What is required | The reply to the records below should contain exactly the lines from the line with "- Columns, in" through the line with "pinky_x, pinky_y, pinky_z", and nothing besides.

Records from a data collection:
※ ※ ※
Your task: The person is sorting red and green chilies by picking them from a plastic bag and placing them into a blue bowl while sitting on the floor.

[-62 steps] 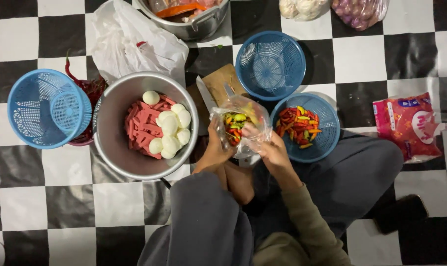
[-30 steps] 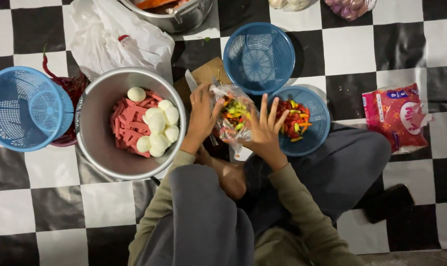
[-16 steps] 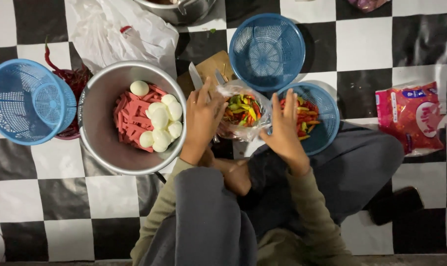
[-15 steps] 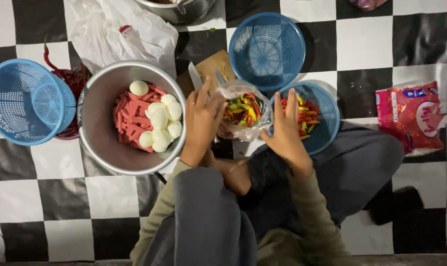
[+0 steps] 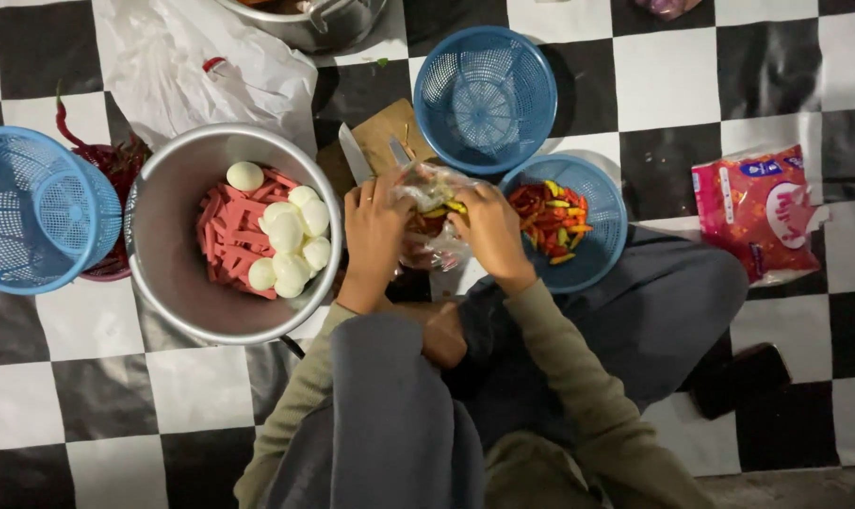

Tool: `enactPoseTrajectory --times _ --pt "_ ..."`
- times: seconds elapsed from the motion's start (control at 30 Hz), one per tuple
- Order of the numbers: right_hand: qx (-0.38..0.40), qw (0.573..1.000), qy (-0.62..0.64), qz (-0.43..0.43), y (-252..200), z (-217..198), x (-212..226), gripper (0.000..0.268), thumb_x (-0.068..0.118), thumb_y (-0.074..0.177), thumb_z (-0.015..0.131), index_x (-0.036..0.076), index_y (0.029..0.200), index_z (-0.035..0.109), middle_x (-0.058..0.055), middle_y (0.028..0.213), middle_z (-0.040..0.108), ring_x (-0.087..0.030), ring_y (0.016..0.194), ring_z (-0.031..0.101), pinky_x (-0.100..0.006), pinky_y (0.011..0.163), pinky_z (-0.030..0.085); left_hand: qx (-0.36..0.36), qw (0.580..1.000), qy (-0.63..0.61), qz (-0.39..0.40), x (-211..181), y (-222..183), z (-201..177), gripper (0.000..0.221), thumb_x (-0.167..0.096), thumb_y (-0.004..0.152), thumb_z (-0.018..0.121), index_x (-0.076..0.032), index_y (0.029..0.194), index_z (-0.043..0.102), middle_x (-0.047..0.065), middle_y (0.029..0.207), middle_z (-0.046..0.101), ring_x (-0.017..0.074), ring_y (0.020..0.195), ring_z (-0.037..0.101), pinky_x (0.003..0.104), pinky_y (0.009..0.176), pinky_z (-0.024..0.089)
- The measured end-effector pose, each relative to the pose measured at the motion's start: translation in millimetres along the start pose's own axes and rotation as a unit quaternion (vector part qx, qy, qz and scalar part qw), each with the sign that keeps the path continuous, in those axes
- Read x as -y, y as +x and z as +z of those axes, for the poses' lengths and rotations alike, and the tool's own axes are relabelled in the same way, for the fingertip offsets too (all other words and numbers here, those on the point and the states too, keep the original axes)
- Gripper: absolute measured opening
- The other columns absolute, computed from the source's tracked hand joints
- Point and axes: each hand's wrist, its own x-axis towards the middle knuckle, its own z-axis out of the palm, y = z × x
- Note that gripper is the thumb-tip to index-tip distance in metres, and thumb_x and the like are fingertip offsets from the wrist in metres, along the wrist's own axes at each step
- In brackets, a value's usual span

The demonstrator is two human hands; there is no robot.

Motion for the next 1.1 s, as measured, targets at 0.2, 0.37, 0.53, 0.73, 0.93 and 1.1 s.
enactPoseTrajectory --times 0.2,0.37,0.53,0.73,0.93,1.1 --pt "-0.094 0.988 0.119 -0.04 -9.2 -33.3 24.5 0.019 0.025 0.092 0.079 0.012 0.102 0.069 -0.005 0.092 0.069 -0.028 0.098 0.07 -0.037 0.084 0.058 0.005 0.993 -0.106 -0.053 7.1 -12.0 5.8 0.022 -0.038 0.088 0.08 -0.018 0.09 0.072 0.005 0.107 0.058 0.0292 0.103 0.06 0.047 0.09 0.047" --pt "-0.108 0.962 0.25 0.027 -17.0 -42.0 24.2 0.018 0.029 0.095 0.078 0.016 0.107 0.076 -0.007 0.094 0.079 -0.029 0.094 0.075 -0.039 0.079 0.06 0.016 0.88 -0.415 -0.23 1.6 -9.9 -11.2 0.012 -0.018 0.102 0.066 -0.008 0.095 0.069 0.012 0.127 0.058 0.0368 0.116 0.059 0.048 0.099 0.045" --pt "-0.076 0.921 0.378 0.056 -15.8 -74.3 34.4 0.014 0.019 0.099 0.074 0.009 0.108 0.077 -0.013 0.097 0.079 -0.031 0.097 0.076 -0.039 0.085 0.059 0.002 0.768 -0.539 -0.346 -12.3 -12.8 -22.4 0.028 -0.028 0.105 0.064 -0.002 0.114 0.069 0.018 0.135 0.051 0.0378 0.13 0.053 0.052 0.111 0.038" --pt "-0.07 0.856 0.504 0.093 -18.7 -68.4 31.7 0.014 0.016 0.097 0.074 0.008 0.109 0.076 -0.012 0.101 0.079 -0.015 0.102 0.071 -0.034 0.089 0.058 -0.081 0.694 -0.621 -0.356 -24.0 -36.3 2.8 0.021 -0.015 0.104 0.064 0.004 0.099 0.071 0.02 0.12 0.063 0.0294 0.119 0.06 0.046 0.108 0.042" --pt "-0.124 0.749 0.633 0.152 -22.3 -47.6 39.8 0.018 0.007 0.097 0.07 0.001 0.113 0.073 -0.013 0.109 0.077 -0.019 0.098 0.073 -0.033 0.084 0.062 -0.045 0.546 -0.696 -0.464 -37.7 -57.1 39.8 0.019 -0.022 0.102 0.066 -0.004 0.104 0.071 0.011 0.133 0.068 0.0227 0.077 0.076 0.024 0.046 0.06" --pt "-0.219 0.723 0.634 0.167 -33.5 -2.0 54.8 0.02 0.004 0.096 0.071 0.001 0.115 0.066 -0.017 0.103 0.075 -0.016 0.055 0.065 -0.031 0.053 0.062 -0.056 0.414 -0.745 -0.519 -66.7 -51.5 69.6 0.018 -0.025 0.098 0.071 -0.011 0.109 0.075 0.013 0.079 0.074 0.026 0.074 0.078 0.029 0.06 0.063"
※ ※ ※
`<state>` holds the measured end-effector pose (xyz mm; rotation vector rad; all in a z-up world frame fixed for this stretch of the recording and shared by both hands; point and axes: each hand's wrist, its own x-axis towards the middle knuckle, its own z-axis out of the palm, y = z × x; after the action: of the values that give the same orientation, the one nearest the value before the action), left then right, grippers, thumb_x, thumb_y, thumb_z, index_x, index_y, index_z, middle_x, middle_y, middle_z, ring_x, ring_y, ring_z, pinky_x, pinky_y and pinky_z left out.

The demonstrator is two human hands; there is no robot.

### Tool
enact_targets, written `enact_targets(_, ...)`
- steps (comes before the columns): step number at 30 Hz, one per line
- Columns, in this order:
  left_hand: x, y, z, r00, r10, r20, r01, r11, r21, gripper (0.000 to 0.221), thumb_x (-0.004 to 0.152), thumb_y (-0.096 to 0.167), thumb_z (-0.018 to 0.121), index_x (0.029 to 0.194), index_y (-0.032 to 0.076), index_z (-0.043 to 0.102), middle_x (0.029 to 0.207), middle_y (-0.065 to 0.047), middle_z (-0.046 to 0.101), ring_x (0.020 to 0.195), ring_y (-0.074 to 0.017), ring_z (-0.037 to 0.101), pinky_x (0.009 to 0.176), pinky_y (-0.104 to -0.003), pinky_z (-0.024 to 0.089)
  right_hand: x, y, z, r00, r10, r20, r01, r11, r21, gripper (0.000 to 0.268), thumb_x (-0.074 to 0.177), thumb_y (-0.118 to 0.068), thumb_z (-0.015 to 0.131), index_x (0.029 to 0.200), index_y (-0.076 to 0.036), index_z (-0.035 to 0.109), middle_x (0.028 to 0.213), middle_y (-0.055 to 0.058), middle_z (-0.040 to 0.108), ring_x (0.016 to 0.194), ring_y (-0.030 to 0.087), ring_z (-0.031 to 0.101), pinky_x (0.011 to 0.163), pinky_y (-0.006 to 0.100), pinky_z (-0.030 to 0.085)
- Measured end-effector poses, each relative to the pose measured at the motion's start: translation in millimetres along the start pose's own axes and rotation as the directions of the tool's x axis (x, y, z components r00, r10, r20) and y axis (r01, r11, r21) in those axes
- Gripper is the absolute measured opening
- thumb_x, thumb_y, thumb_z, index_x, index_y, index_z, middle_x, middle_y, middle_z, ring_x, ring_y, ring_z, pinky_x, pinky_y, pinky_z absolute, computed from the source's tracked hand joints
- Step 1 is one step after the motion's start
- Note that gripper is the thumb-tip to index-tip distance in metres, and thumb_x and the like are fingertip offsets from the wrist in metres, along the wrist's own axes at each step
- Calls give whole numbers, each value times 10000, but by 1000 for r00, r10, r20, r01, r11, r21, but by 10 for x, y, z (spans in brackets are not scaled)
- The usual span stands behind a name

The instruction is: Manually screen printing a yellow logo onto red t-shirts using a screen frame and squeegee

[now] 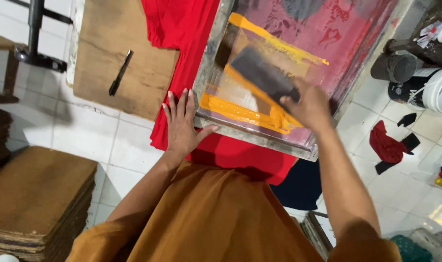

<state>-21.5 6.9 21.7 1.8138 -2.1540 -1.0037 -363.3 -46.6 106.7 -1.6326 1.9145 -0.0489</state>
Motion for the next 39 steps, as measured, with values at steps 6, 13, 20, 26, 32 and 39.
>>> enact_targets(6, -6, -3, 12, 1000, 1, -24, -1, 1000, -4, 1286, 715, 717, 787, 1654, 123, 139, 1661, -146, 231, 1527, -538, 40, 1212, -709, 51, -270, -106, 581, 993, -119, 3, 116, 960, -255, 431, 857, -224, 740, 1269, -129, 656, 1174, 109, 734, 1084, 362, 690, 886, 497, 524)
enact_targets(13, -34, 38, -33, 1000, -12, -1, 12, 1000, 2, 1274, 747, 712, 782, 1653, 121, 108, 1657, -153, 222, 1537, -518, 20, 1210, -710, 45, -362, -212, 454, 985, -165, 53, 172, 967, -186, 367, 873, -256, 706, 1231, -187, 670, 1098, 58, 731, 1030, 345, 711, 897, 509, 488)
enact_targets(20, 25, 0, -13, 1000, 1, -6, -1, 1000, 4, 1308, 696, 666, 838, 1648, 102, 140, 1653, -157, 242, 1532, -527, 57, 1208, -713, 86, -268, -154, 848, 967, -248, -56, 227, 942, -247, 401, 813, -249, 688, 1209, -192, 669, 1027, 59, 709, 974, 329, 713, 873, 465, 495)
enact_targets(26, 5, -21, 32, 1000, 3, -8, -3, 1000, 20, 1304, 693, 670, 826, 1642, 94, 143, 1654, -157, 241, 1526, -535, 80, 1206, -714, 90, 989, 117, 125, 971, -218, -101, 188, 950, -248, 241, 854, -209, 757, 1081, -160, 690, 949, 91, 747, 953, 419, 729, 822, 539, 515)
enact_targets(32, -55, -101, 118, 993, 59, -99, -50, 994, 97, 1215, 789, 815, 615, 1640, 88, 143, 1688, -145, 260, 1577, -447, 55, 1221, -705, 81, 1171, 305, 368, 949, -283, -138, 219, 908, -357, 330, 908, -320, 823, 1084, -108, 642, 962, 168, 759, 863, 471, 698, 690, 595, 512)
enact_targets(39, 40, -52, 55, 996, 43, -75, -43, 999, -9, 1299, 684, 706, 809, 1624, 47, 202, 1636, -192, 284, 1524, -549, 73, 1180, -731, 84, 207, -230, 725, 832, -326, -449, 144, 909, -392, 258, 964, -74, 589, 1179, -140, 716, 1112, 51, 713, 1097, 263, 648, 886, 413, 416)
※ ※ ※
Exercise output |
- Columns, in this order:
  left_hand: x, y, z, r00, r10, r20, r01, r11, r21, gripper (0.000 to 0.221), thumb_x (-0.004 to 0.152), thumb_y (-0.096 to 0.167), thumb_z (-0.018 to 0.121), index_x (0.029 to 0.194), index_y (-0.032 to 0.076), index_z (-0.043 to 0.102), middle_x (0.029 to 0.207), middle_y (-0.065 to 0.047), middle_z (-0.046 to 0.101), ring_x (0.020 to 0.195), ring_y (-0.074 to 0.017), ring_z (-0.037 to 0.101), pinky_x (0.009 to 0.176), pinky_y (-0.104 to -0.003), pinky_z (-0.024 to 0.089)
  right_hand: x, y, z, r00, r10, r20, r01, r11, r21, gripper (0.000 to 0.268), thumb_x (-0.074 to 0.177), thumb_y (-0.118 to 0.068), thumb_z (-0.015 to 0.131), index_x (0.029 to 0.200), index_y (-0.076 to 0.036), index_z (-0.035 to 0.109), middle_x (0.028 to 0.213), middle_y (-0.055 to 0.058), middle_z (-0.040 to 0.108), ring_x (0.016 to 0.194), ring_y (-0.030 to 0.087), ring_z (-0.031 to 0.101), pinky_x (0.011 to 0.163), pinky_y (-0.006 to 0.100), pinky_z (-0.030 to 0.085)
- Measured end-effector poses, each relative to the pose measured at the motion's start: translation in millimetres along the start pose's own axes and rotation as the directions of the tool's x axis (x, y, z components r00, r10, r20) and y axis (r01, r11, r21) in those axes
- Gripper is the absolute measured opening
- thumb_x, thumb_y, thumb_z, index_x, index_y, index_z, middle_x, middle_y, middle_z, ring_x, ring_y, ring_z, pinky_x, pinky_y, pinky_z absolute, computed from the source's tracked hand joints

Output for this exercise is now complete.